October is Black History Month.  In honour of that, I have decided to take this time to give a little shine to several artists who have been highly influential to various genres of black music, but who are often overlooked.  From revolutionaries to those taken too soon, here’s my countdown of those who should never be forgotten.

1. J Dilla

Black History Month

hiphopgoldenage.com

This guy is arguably the greatest hip-hop producer of all time. Practically no-one in hip-hop or RnB can claim to have not been influenced by this guy on some level.  In fact, despite his unfortunate and untimely death, his vault is so large that to get a beat of his granted to you by Ma’Dukes is one of the Holy Grails of hip-hop. This guy is all over so many incredible artists’ work (from Common to A Tribe Called Quest). Despite seeing many people wear images of him on t-shirts and hoodies, all I can truly hope is that they know who they are carrying on your chest when they do.

Listen to: Donuts

2. Gil Scott Heron

Black History Month

The revolution will not be televised.

This is a quote that’s probably very familiar to you.  The man who penned this is the one and only Gil Scott Heron.  A jazz musician and spoken word poet, he had an influence reaching far down through various genres and fields.  Referred to as “the godfather of rap” and the “black Bob Dylan”, this legend has been sampled by Dr Dre, Mos Def, MF Doom, and Kanye West just to name a few.  A pioneer within poetry, jazz, and soul, he is all too frequently left out of discussions of great musicians and writers.

Listen to: Pieces of a Man

3. DJ Kool Herc

Black History Month

The Godfather of Hip-Hop, this man is the reason all DJs you ever come across now use two turntables.  Creator of the “merry go round” technique of isolating an instrumental section of a track (and looping it via two copies of the same record for the dancers of early 70s New York), this man helped set the foundation for a culture that is arguably one of the most significant social developments of the 20th century.  I don’t really need to say much more do I?

Listen to: Let Me Clear My Throat

4. Frankie Knuckles

Black History Month

As we’re all aware, house music is massive right now.  The charts are full of it and everybody is cutting shapes in the club – house is really experiencing its time in the sun in the UK.  Unfortunately last year, this pioneer of house passed away and yet, for the most part, no-one seemed to notice.  Playing a key role in the development and subsequent initial exposure of house and its rise out of Chicago, Frankie Knuckles is the reason you even have Rudimental and Disclosure.

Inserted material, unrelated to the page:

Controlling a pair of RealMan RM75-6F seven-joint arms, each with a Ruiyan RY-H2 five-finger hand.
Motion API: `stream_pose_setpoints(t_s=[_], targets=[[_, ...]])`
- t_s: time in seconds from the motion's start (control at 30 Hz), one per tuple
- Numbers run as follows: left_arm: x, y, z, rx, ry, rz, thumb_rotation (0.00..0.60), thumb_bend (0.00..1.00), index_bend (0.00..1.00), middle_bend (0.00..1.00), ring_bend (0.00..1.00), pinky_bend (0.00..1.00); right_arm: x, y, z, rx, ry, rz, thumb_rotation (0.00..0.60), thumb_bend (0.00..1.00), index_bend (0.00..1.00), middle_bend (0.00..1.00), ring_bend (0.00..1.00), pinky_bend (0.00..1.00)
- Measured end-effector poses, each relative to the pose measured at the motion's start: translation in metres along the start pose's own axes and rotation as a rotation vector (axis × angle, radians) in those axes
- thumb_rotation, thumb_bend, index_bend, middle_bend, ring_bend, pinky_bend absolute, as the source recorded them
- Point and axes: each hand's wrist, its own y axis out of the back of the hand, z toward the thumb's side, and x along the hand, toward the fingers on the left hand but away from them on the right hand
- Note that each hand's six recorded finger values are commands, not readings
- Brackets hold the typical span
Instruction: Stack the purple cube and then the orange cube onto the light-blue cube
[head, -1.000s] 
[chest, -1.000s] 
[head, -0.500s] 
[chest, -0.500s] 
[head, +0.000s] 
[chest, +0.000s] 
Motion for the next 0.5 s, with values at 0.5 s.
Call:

Please remember that.

Listen to: Your Love

5. George Clinton

Black History Month

I was going to drop James Brown in this list, but I don’t think he’s that overlooked really. Instead, I opted for the man: George Clinton.  A pioneer of funk music alongside James Brown and Sly Stone, he developed his own twist on the genre labelled “P-Funk”.  This, in turn, was a huge influence on artists like Dre and their creation of West Coast Hip-Hop or “G Funk”.  This guy has rocked with Red Hot Chilli Peppers, Tupac, Ice Cube, Kendrick Lamar, and Wu Tang Clan.  The fact you’ll know every name listed there (but probably not his) proves my point spectacularly, I think.

Listen to: Parliament

https://www.youtube.com/watch?v=KmQ0TLfV_eg

Hopefully you have all learnt something today. Black history goes beyond slavery or black contribution to music or the arts, but this is my little input in an area I’m passionate about. Hopefully it exposes you to some great new music – after all: what is earth without art?